Comentario al Domingo XXIII del Tiempo Ordinario
Marcos relata que Jesús “salió de la región de Tiro, vino a través de Sidón, hacia el mar de Galilea, cruzando el territorio de la Decápolis”. A Jesús le gustaba entrar en los territorios habitados por los paganos.
En su misión no cabía anunciarles el Evangelio, para centrarse en las “ovejas perdidas de la casa de Israel”: encomendaría esta tarea a los suyos, antes de dejarlos. Confiado en la fuerza del Espíritu Santo, los enviaría a predicar y bautizar a todas las naciones. Pero no podía resistir a la posibilidad de visitar esas tierras habitadas por paganos, especialmente aquellas que accedían al mismo lago de Generaset, donde inició su misión pública. Así manifestaba su deseo de traerles la salvación.

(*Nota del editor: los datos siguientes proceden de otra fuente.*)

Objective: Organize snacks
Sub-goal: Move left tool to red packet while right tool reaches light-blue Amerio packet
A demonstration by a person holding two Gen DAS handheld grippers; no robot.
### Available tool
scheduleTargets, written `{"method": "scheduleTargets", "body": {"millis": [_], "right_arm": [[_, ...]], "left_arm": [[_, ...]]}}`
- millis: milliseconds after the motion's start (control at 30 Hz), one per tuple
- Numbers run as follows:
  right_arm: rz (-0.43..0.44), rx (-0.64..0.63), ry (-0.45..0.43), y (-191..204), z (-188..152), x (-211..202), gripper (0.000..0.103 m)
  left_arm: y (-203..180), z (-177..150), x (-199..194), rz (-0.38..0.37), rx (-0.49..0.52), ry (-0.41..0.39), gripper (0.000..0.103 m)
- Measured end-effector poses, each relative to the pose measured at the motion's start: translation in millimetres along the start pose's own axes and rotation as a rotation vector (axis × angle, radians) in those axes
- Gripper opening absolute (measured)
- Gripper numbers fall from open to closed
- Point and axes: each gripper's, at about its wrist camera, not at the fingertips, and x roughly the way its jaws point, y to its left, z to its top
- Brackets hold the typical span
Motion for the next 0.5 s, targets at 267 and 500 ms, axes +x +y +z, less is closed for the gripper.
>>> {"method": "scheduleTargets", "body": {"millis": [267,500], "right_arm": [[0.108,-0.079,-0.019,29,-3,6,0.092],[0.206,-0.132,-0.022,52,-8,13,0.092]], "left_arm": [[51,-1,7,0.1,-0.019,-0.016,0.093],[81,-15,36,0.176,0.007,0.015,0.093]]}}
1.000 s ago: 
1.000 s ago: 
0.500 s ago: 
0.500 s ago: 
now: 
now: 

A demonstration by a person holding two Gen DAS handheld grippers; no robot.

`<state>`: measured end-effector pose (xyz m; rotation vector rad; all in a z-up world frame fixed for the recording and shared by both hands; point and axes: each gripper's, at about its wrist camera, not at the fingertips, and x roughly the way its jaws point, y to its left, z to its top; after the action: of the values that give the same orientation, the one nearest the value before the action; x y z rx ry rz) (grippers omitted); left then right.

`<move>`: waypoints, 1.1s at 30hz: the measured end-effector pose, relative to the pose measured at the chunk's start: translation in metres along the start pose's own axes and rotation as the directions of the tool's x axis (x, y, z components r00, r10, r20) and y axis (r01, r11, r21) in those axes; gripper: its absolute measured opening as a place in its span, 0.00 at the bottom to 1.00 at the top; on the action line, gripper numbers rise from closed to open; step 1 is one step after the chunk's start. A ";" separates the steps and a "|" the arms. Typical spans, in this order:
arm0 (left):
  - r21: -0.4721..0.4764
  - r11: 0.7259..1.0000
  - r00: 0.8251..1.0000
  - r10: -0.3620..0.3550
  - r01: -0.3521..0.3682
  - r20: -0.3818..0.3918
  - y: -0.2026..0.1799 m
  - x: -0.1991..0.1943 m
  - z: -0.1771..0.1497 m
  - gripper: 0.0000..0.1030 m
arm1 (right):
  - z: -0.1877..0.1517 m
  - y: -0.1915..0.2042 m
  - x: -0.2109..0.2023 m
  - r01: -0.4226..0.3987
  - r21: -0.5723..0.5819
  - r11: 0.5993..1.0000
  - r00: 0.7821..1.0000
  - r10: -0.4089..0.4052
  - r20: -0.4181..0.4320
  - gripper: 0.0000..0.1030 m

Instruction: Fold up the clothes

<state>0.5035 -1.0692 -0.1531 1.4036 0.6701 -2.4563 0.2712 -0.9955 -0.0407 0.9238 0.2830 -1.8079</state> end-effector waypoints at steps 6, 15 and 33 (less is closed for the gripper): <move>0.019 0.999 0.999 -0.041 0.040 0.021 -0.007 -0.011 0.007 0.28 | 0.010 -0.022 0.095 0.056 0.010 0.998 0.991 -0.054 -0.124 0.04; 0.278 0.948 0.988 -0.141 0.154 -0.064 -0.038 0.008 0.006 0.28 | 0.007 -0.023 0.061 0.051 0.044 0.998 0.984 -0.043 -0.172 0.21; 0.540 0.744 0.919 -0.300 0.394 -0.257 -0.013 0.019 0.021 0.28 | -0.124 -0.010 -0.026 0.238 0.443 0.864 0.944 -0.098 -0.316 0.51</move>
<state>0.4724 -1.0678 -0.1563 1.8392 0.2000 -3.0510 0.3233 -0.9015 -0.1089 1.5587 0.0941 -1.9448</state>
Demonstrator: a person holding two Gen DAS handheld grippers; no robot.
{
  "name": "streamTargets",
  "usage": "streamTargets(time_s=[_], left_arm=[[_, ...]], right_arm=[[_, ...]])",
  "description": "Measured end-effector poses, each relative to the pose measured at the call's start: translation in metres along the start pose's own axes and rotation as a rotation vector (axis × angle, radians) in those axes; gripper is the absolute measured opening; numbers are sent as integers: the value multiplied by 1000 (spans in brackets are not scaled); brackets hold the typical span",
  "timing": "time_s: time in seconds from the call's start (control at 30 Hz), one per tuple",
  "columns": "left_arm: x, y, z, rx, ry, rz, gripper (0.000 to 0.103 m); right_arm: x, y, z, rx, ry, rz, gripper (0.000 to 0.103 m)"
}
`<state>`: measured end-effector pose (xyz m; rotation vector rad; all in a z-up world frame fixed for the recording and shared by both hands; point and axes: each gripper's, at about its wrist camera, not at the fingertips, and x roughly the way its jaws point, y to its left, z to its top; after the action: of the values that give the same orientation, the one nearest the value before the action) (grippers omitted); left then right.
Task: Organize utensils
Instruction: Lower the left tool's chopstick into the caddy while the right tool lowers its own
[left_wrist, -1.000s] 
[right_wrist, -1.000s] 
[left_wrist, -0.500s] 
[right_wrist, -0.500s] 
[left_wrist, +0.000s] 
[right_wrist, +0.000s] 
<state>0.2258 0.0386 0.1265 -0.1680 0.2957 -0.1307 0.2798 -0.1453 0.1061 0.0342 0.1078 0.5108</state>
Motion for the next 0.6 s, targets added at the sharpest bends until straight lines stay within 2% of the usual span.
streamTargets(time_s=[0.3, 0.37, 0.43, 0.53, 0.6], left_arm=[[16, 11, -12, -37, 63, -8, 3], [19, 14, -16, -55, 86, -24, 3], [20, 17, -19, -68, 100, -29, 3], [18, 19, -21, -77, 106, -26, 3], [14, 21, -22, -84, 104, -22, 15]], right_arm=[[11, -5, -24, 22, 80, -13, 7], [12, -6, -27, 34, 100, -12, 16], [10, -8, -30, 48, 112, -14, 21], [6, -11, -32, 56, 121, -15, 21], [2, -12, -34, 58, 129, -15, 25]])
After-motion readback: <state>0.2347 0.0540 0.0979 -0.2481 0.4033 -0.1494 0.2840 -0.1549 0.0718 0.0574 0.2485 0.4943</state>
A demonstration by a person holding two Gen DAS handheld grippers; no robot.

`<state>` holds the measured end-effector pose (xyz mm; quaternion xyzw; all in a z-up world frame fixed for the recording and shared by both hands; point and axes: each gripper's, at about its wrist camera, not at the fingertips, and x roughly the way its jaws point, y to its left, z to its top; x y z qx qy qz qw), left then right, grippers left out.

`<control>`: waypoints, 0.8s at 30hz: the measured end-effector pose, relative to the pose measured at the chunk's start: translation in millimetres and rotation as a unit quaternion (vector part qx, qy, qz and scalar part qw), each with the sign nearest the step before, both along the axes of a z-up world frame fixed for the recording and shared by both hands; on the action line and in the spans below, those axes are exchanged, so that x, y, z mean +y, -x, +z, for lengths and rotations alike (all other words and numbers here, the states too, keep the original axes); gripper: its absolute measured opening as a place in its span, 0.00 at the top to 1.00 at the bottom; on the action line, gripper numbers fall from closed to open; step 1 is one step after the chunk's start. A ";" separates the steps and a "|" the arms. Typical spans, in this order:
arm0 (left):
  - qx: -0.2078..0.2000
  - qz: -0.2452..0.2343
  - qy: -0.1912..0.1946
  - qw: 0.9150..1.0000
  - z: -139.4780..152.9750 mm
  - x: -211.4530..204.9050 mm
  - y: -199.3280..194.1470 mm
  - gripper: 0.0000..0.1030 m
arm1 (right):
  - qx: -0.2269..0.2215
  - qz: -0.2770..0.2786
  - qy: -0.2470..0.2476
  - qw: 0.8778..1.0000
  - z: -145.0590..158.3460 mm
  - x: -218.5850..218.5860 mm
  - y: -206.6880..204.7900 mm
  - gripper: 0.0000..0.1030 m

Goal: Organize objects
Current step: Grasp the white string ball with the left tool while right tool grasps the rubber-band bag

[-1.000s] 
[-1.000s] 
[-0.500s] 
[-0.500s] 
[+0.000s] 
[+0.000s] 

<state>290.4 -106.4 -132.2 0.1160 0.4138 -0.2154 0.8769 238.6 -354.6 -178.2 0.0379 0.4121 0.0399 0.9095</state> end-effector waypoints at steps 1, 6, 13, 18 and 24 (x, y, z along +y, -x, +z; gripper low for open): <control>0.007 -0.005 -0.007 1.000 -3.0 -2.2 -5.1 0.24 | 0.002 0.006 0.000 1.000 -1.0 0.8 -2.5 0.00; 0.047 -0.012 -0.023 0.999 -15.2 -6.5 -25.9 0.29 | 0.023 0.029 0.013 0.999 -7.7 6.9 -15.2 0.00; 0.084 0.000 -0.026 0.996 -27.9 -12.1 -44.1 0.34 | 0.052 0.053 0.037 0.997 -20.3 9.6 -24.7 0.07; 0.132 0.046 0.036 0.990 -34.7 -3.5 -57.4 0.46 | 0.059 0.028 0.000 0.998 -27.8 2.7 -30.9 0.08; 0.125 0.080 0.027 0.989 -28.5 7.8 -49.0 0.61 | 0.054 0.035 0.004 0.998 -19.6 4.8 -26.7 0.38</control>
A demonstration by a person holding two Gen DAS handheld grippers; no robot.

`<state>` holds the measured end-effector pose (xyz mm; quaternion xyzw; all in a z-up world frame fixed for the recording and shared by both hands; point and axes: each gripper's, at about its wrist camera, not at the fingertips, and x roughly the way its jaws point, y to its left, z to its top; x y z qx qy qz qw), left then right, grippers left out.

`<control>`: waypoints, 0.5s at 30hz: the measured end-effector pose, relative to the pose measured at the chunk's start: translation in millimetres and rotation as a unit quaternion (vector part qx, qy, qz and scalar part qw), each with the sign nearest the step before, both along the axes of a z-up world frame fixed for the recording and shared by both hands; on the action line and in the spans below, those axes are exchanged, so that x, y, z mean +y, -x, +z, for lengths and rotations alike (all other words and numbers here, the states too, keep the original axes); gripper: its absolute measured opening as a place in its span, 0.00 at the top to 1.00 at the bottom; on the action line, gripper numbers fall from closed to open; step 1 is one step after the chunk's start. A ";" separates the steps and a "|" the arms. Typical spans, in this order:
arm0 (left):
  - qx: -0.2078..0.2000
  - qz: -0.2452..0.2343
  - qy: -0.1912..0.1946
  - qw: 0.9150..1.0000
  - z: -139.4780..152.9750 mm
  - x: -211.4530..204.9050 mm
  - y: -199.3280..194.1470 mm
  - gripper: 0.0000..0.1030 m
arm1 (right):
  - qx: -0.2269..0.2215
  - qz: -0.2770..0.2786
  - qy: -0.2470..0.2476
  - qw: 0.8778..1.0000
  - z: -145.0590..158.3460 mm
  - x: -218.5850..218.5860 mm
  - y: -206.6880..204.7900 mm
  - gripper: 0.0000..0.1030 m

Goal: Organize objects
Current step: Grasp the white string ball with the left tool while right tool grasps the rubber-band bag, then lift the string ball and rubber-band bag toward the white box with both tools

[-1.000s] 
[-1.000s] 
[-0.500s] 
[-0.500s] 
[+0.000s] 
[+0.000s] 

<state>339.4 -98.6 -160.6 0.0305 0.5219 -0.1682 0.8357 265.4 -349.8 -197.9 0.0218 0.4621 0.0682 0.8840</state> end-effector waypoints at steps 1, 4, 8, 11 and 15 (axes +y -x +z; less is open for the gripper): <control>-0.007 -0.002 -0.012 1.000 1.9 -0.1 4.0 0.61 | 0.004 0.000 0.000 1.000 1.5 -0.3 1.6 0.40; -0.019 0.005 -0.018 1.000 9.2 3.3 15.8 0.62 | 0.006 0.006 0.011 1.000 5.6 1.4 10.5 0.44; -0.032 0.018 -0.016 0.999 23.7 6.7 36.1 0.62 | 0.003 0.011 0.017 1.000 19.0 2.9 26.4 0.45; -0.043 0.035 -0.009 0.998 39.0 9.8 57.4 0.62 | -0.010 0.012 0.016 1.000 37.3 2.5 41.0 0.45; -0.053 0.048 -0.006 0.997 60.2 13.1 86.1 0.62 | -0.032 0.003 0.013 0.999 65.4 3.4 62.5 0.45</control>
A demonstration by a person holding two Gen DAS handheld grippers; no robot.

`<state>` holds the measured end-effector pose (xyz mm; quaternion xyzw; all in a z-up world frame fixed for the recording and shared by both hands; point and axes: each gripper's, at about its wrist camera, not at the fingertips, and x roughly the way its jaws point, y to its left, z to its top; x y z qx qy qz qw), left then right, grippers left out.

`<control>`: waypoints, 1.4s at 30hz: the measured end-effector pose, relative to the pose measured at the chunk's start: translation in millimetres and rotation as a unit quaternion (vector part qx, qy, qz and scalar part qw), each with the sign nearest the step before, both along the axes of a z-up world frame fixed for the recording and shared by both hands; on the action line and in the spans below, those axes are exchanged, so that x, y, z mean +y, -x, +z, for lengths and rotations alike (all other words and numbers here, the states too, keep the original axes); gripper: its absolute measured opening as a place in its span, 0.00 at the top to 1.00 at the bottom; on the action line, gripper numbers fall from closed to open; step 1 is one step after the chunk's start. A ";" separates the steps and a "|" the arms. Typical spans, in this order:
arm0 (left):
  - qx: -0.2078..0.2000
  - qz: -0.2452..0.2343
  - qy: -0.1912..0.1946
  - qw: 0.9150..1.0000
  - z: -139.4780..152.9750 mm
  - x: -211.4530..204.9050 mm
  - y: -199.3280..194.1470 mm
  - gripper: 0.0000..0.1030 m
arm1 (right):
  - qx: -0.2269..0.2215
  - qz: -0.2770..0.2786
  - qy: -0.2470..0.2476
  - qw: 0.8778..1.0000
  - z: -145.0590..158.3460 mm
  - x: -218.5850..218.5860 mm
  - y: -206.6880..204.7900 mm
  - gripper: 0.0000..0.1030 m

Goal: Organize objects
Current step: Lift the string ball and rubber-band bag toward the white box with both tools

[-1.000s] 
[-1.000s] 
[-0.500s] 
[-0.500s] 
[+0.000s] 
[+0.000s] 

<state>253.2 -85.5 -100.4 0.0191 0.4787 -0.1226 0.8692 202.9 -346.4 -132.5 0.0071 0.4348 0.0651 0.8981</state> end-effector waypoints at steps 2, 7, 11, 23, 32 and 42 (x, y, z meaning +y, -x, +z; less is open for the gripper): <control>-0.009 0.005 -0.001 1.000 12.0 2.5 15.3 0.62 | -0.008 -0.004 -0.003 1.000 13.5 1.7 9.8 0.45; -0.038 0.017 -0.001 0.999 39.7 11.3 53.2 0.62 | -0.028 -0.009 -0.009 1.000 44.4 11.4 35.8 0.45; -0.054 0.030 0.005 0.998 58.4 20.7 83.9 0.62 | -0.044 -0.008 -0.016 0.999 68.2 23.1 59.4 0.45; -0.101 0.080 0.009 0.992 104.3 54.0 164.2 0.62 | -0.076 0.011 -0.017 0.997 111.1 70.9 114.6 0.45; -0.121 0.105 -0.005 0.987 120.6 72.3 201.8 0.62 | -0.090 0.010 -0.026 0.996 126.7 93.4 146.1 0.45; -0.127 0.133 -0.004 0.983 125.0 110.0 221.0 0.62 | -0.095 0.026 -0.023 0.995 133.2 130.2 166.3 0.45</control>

Marcos había contado del poseído de Gerasa que fue al encuentro de Jesús, que había atracado en esa zona, y que luego de ser liberado por la legión de demonios que lo poseía -que se refugió en los cerdos, que murieron enloquecidos en el lago-, dijo a Jesús que quería seguirle, pero recibió la tarea de quedarse y hablar de “las grandes cosas que el Señor ha hecho”, en su casa. Aquel hombre, fortalecido por la verdad incontrovertible de su liberación, no se limitó a hablar de Jesús con los suyos, sino que difundió la buena noticia por toda la Decápolis.
Así que en ese territorio Jesús era conocido. Quizás algunos que habían oído hablar de él notaron su llegada y conscientes del poder sanador de Jesús le presentaron al sordomudo rogándole que le impusiera la mano. Tal vez solo querían una bendición o esperaban que la curación pudiera venir solo de ese gesto. Jesús le acogió. E hizo mucho más de lo que le pidieron que hiciera. “Lo llevó a un lado, lejos de la multitud”. Con ese detalle, en esta circunstancia quiso subrayar la confidencialidad, la discreción, el respeto de la intimidad de ese hombre tan afectado por la invalidez. Quería darle una atención personalizada. “Le metió los dedos en las orejas y le tocó con saliva la lengua”: todo el cuerpo de Jesús, Dios todopoderoso que se ha hecho hombre, en contacto con los enfermos trae curación. “Entonces, mirando al cielo, suspiró y dijo: ‘Effetha’, que significa: ¡Ábrete!’”. Suspira por todos los sufrimientos de la humanidad y pide al Padre que abra nuestras capacidades para escuchar las palabras de los hombres y las palabras de Dios, y para pronunciar las palabras de los hombres y las palabras de Dios. Es el mandamiento y la bendición que todos recibimos en el bautismo con la repetición de aquella palabra aramea de Jesús: “¡Effetha!”, y que hoy Jesús nos repite a cada uno de nosotros: tened el oído abierto, la boca abierta, escuchadme y hablad de mí, los que creéis en mí.